Copy the data precisely, character for character, and leave out every picture.

Recorded data below:

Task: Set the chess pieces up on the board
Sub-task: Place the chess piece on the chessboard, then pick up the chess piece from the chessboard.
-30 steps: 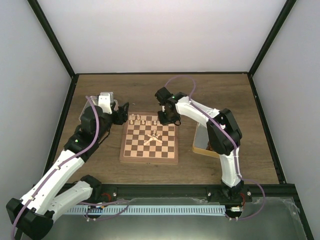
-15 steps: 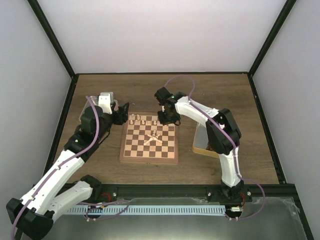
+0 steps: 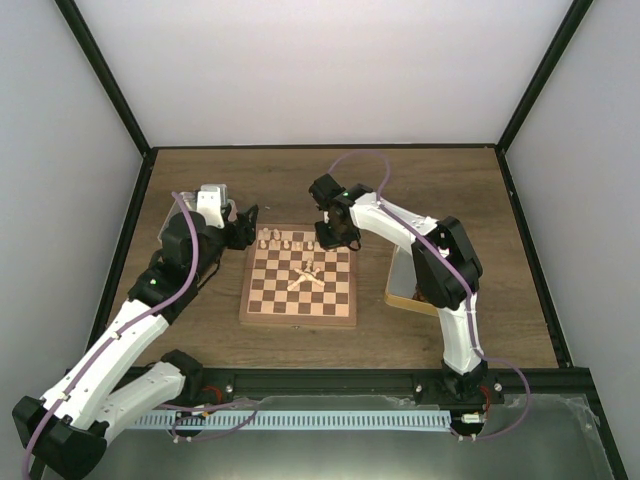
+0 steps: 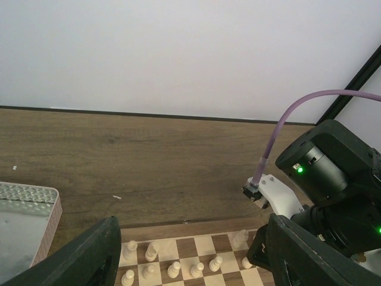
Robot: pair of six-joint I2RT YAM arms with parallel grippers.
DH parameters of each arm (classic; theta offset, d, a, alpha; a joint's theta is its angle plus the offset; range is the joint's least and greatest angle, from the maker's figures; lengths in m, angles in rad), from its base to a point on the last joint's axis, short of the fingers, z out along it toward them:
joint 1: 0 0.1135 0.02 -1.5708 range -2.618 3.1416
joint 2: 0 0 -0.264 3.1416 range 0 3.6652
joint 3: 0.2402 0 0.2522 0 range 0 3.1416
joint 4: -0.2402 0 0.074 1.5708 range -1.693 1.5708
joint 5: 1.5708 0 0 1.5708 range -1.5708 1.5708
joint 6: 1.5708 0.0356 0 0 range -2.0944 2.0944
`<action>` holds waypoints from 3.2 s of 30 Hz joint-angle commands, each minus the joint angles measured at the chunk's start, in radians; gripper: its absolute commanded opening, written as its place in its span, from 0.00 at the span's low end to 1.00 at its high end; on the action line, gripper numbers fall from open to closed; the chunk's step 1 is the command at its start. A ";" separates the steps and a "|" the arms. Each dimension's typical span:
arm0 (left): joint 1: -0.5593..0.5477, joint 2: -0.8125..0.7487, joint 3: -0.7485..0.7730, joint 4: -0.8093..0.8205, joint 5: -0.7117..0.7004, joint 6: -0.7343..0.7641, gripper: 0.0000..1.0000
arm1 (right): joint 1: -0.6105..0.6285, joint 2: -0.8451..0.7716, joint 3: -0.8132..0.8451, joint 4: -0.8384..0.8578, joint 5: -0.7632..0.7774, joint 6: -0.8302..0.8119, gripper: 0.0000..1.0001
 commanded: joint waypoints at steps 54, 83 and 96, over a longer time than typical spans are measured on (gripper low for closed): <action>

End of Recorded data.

→ **Solution for this task**
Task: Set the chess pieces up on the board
Sub-task: Place the chess piece on the chessboard, then pick up the chess piece from the chessboard.
-30 steps: 
-15 steps: 
+0 steps: 
+0 steps: 
Robot: pair of six-joint I2RT YAM arms with parallel grippers.
DH parameters of each arm (classic; theta offset, d, a, alpha; a joint's theta is its angle plus the offset; range is the joint's least and greatest angle, from the maker's figures; lengths in m, angles in rad), from its base to a point on the last joint's axis, short of the fingers, z out along it toward them:
joint 1: 0 0.1135 0.02 -1.5708 range -2.618 3.1416
joint 2: 0 0 -0.264 3.1416 range 0 3.6652
joint 3: 0.2402 0 0.2522 0 range 0 3.1416
joint 4: -0.2402 0 0.074 1.5708 range -1.693 1.5708
joint 5: 1.5708 0 0 1.5708 range -1.5708 1.5708
joint 6: 1.5708 0.0356 0 0 range -2.0944 2.0944
`<action>` holds waypoints from 3.2 s of 30 Hz joint-angle commands, each minus the joint angles measured at the chunk's start, in radians; gripper: its absolute commanded opening, written as its place in its span, from 0.00 at the span's low end to 1.00 at its high end; on the action line, gripper numbers fall from open to closed; the chunk's step 1 is the command at its start. A ";" separates the steps and a "|" the arms. Each dimension's typical span:
arm0 (left): joint 1: -0.5593..0.5477, joint 2: -0.8125..0.7487, joint 3: -0.7485..0.7730, joint 4: -0.8093..0.8205, joint 5: -0.7117..0.7004, joint 6: -0.7343..0.7641, gripper: 0.0000..1.0000
arm1 (right): joint 1: -0.6105..0.6285, joint 2: -0.8451..0.7716, joint 3: -0.8132..0.8451, joint 4: -0.8384..0.8578, joint 5: -0.7632..0.7774, joint 6: -0.8302..0.8119, gripper: 0.0000..1.0001
 commanded: joint waypoints at steps 54, 83 and 96, over a longer time than typical spans are measured on (gripper low for closed): <action>

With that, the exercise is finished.